Description of the task: Pictures are to be left out, and only the lines below starting at the one with "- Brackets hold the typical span" and ending at the one with "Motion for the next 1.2" are to be reproduced, each exactly, both ends included.

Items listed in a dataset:
=== Section Start ===
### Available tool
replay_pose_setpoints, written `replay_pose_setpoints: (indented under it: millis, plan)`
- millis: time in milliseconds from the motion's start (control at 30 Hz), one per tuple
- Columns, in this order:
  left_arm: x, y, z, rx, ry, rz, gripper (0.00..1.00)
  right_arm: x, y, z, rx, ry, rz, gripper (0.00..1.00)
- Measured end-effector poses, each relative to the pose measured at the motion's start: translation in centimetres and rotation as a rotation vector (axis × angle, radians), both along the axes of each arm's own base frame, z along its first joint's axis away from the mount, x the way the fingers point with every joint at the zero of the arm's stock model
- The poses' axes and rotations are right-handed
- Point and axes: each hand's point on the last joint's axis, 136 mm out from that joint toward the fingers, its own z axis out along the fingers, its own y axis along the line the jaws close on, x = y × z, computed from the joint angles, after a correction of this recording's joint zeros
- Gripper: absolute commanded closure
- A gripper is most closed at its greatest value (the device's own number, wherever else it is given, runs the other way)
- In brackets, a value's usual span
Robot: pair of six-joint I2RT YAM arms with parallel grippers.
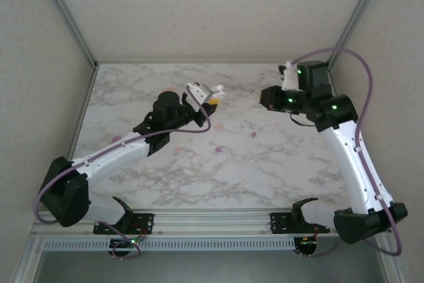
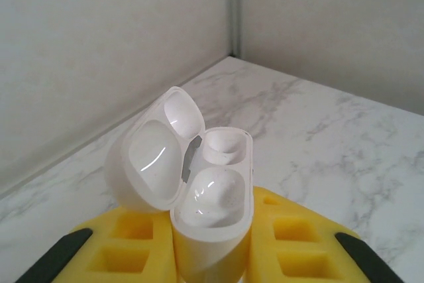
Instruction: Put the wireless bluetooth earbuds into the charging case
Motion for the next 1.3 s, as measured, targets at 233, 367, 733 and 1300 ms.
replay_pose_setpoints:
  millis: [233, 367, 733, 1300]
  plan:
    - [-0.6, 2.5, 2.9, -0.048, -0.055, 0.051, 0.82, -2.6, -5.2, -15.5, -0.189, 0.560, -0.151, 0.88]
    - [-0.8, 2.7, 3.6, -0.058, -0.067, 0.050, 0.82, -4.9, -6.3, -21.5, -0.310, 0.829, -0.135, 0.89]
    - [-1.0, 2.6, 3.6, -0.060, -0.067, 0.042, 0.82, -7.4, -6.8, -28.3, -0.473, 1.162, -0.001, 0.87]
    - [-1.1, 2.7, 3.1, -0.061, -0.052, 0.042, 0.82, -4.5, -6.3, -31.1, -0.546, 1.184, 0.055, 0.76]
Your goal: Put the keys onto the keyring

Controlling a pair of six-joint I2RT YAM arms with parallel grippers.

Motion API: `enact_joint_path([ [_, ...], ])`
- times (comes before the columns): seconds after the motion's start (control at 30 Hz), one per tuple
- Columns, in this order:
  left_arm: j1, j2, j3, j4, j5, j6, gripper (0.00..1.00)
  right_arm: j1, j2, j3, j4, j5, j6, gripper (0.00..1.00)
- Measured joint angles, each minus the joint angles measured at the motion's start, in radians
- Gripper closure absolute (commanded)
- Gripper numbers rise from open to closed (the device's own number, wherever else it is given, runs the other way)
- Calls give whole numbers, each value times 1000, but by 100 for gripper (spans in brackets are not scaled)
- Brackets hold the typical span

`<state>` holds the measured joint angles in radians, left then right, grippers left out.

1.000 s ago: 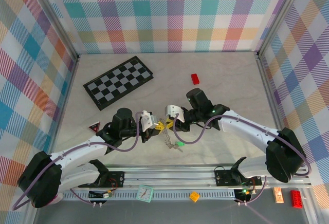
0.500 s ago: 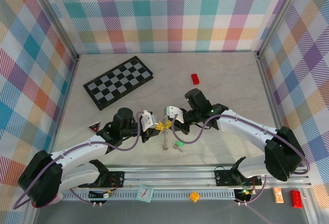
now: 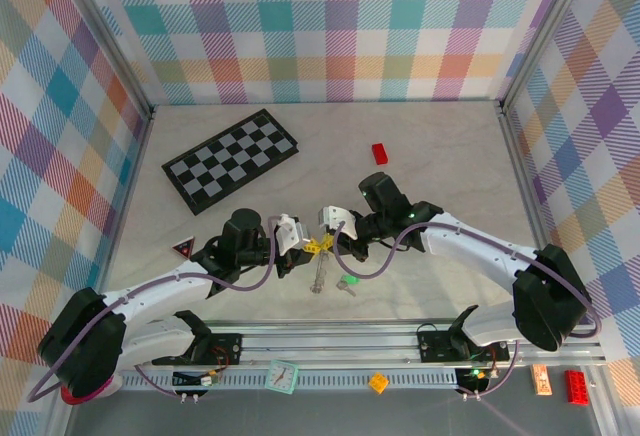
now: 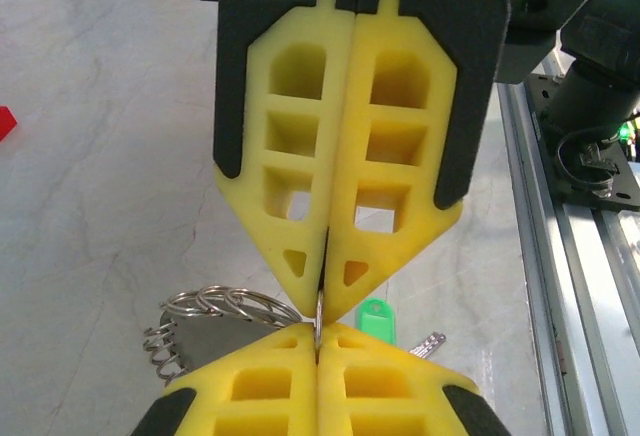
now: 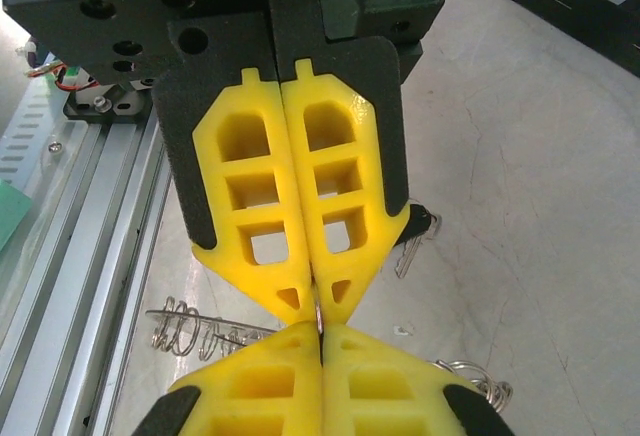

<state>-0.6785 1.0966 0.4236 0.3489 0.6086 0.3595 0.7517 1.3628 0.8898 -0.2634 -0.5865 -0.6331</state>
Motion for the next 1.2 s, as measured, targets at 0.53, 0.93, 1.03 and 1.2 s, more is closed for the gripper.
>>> enact_joint_path([
  [0.53,0,-56,40,-117,-114,1,100,0,-79,-2,-102,362,702,70],
  [0.93,0,-56,49,-165,-131,1,100,15,43,-60,-254,348,1194,69],
  [1.03,0,-61,49,-165,-130,1,100,31,82,-61,-252,335,1238,69],
  [1.2,0,-71,49,-166,-128,1,100,50,150,-61,-245,326,1287,70],
])
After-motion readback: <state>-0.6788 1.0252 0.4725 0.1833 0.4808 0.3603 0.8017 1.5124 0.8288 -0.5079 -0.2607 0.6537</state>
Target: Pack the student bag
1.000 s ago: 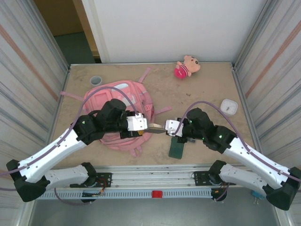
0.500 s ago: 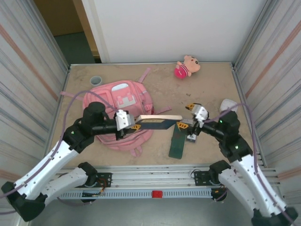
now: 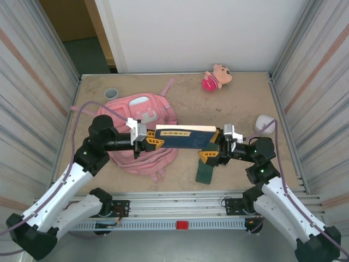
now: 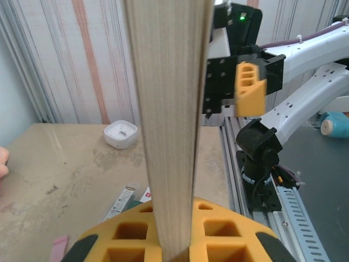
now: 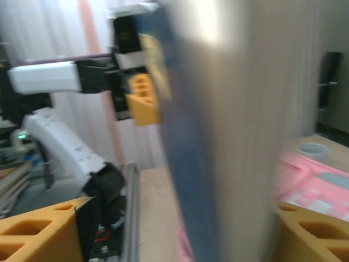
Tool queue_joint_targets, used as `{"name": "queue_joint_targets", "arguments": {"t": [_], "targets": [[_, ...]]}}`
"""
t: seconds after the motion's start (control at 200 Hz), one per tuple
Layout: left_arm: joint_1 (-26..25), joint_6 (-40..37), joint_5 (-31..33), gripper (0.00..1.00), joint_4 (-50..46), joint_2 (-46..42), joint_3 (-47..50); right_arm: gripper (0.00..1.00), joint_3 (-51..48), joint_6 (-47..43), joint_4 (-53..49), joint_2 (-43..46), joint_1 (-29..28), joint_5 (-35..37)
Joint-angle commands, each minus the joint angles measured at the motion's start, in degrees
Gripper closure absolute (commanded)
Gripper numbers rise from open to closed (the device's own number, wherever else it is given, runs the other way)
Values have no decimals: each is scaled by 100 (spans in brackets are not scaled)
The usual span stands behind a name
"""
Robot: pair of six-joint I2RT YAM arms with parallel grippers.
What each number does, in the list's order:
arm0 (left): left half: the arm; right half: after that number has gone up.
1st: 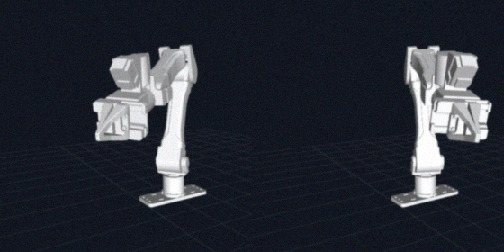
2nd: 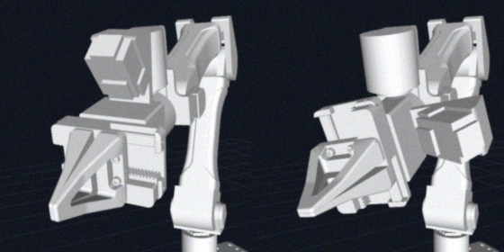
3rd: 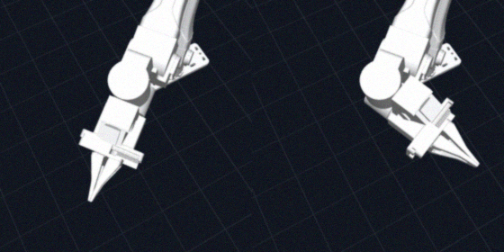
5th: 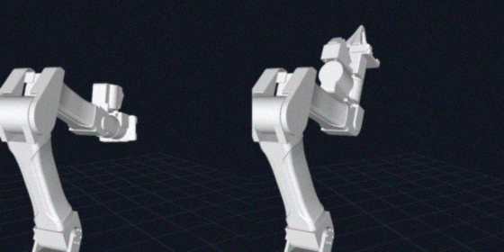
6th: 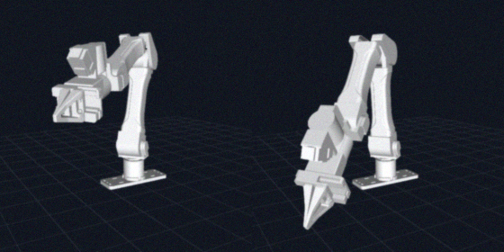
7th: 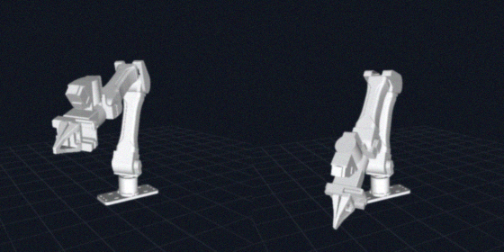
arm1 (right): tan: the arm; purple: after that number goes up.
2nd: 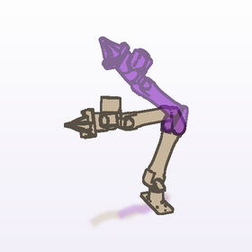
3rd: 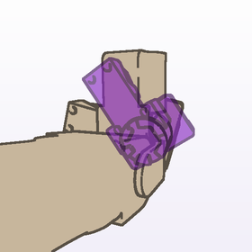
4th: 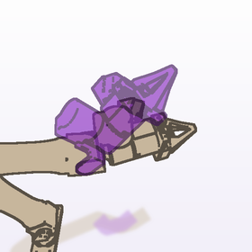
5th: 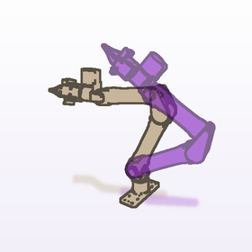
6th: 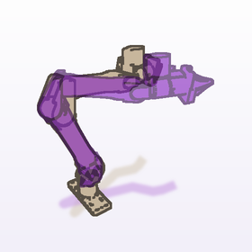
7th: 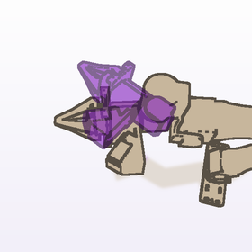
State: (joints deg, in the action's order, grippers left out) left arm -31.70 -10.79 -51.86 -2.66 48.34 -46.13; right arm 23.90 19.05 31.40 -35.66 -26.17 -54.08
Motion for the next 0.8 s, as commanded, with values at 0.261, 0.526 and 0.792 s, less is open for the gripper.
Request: {"name": "queue_joint_targets", "arguments": {"t": [0.261,0.526,0.792], "targets": [[34,-176,897,56,-158,-81,-82,100,394,593,389,-169,646,222],[-106,-1565,4164,24,-2463,-172,-383,100,-444,1448,355,111,1777,2807],[-976,-2359,6168,12,-3643,1234,-400,100,-619,1346,205,82,1785,2837]]}}
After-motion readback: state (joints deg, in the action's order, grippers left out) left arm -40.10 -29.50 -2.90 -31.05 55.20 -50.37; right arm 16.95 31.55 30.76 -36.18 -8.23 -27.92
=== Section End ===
Finished exercise:
- Brackets hold the typical span

`<state>` holds the measured joint angles in radians, left then right, grippers left out.

1.000 s ago: 
0.500 s ago: 
now: 
now: 
now: 

<state>-0.6785 1.0966 0.4236 0.3489 0.6086 0.3595 0.7517 1.3628 0.8898 -0.2634 -0.5865 -0.6331</state>
Motion for the next 1.2 s, as measured, targets at 0.53, 0.93, 1.03 and 1.2 s, more is closed for the gripper.

The required output is complete.